As discussed, AS is known to be associated with various comorbidities. In their study, Bremander et al.(18) suggested that AS was highly associated with comorbidities such as iridocyclitis, inflammatory bowel disease as well as cardiovascular diseases. While in another study, Szabo et al.(19) also stated that AS patients were more likely (at least 25% increased risk) to be associated with cardiovascular disease than the non-AS patients. In addition, Muñoz-Ortego et al.(20) argued that AS patients tended to have a higher risk of both clinical vertebral (0.86% versus 0.41%) and nonvertebral fractures (3.4% versus 2.7%) than the non-AS patients. Overall, evidence of increased comorbidities such as metabolic syndrome, cardiovascular disease, gout, and osteoporosis associated with AS is consistent with the findings of our study.(21-24) More interestingly, patients with above stated comorbidities appeared to have a higher risk of nephrolithiasis.(25,26)

Although there was a trend of increased female stone disease over the past decades,(27) the male sex is still an independent risk factor of nephrolithiasis. Scales et al.(28) stated that female odds ratio was 0.63 in a 16-year large scale study (n=12,110). While in their review, Seitz and Fajkovic(29) asserted that males tended to have a higher risk of nephrolithiasis than females, with nephrolithiasis male-to-female ratio ranging from 3.1 to 1.2 in the USA and Europe. This finding is consistent with the findings of our study which male predominance in nephrolithiasis was observed in both the AS and non-AS cohorts (male-to-female ratio 2.1 and 2.27, respectively) and this further validated the fact that males with or without AS tend to have a higher risk of nephrolithiasis.
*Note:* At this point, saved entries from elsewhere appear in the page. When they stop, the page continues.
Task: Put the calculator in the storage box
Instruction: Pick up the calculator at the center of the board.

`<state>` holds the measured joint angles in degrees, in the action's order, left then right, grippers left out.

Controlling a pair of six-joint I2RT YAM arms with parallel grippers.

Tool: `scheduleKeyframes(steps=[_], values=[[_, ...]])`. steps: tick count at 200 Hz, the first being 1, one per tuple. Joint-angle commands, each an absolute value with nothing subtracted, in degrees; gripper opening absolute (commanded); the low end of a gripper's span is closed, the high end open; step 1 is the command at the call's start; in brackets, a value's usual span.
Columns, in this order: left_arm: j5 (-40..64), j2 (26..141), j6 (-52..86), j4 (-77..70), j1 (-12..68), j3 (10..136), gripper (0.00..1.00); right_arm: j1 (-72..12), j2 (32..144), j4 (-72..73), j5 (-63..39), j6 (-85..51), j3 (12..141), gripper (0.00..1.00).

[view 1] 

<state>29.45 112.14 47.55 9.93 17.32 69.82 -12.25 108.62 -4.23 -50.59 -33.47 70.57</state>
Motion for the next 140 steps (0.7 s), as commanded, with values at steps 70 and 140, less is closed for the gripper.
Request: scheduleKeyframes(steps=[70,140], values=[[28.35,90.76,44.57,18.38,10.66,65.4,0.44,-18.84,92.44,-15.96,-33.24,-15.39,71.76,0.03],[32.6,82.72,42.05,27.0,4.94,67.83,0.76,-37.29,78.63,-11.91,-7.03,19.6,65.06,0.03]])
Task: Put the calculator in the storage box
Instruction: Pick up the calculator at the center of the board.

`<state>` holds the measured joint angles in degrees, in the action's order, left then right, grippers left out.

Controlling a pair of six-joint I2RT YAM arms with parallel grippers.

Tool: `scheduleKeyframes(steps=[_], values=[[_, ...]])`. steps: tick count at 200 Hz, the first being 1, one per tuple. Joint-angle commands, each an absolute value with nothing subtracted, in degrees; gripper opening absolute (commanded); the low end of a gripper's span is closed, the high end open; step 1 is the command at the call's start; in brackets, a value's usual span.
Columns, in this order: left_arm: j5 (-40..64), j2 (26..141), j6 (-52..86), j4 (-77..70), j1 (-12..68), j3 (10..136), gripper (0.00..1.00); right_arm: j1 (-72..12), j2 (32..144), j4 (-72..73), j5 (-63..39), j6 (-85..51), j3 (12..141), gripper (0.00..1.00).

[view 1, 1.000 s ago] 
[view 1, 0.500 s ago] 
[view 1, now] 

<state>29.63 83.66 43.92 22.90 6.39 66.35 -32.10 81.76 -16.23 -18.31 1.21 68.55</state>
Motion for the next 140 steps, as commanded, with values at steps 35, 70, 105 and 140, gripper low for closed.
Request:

The overall frequency of nephrolithiasis in our cohort study was approximately 4.8%, which was lower than the figures of other previous studies conducted in Taiwan.(30,31) One possible reason for such a low figure might be the fact that only newly diagnosed cases of nephrolithiasis from 2000 to 2011 were included in our research. Also, since only data of actual visits to medical institutions were evaluated in our research, the prevalence of nephrolithiasis in our study may have been underestimated.

As stated earlier, data used in this population- based study were collected from the NHIRD. The use of such a database lowered the cost of our research, while at the same time, allowing us to acquire a large sample size over a relatively long time span. In addition, since this study was performed in Taiwan, of which 98% of residents are Han Chinese, the homogeneity of our sample population kept our research free from racial bias.

Despite the significant findings we obtained from our research, there are still some limitations of this study. First, many important information such as diet habits, cigarette or alcohol consumption, body weight, and family history of systemic disease was not disclosed in the NHIRD. Second, the severity and disease duration of AS could not be evaluated simply by using the ICD-9-CM coding. Third, the retrospective data generally has more confounding variables than the prospective clinical trials. Nevertheless, given the high prevalence of stone diseases in Taiwan, we hope our research offers insight into the study of nephrolithiasis in AS subgroup.

In conclusion, to our knowledge, our research is the largest Han Chinese study which assessed the risk of nephrolithiasis among AS patients compared to matched general population based on a nationwide data. Our results showed that patients with AS are more likely to be associated with nephrolithiasis than non-AS patients.

Conflict of Interest

The authors declared no conflicts of interest with respect to the authorship and/or publication of this article.

Financial Disclosure

This study is supported by Taiwan Ministry of Health and Welfare Clinical Trial and Research Center of Excellence (MOHW105-TDU-B-212-133019), China Medical University Hospital, Academia Sinica Taiwan Biobank Stroke Biosignature Project (BM10501010037), NRPB Stroke Clinical Trial Consortium (MOST 104- 2325-B-039 -005), Tseng-Lien Lin Foundation, Taichung, Taiwan, Taiwan Brain Disease Foundation, Taipei, Taiwan, and Katsuzo and Kiyo Aoshima Memorial Funds, Japan.